# [About this task]
Every line from the one containing "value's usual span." through the end of the listing below goes in the output, exactly and without pictures.

# [Supplied information]
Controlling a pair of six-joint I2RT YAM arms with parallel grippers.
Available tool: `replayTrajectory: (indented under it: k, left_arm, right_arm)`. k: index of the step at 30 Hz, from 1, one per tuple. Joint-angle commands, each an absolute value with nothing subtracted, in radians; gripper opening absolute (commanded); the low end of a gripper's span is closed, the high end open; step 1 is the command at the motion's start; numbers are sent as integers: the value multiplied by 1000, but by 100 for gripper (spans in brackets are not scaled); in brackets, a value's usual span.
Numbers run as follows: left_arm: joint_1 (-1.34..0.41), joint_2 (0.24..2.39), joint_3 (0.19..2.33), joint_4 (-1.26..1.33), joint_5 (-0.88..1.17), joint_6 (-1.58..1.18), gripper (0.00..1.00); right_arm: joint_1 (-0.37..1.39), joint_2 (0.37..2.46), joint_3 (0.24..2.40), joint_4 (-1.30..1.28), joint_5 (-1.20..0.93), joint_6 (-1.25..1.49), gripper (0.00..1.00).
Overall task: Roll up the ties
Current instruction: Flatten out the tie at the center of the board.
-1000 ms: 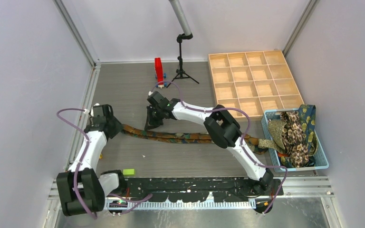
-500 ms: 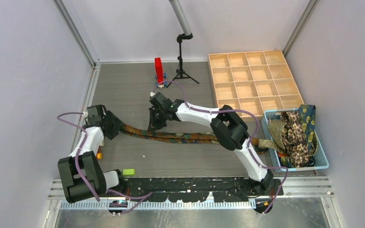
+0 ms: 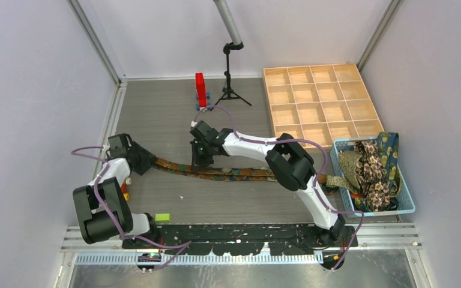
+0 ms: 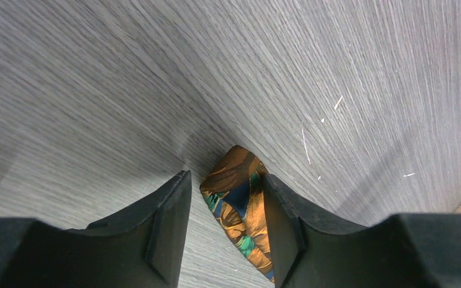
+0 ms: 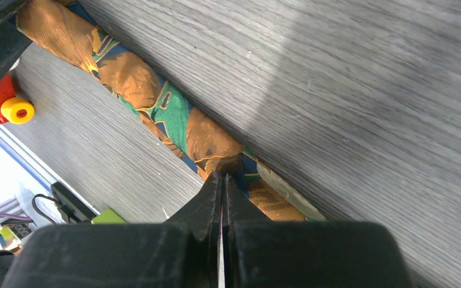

# [Exercise output]
Available tool: `replayTrajectory: (indented under it: k, left_arm, right_arm)`. k: index of the step at 30 Hz, from 1, one per tuple. Joint-angle commands, each an absolute value with nothing subtracted, in radians; gripper opening absolute (commanded); the low end of a gripper's span is closed, the high end open; step 1 is the command at the motion's start; numbers are sent as integers: the value multiplied by 1000, but by 100 for gripper (spans in brackets are not scaled); in brackets, a value's usual span.
Numbers run as follows: left_arm: joint_1 (-1.34..0.41), joint_2 (0.24..2.39), joint_3 (0.19..2.33), joint_4 (-1.26..1.33), joint_5 (-0.88..1.17), joint_6 (-1.58..1.18), gripper (0.00..1.00); right_arm: joint_1 (-0.37..1.39), joint_2 (0.37..2.46), joint_3 (0.24..2.40), joint_4 (-1.30..1.28), joint_5 (-1.20..0.93), joint_6 (-1.25..1.49), gripper (0.00..1.00).
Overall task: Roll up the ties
Current instruction: Flatten out the tie at the center of the board.
-1000 ms: 
-500 ms: 
+0 ms: 
+0 ms: 
+0 ms: 

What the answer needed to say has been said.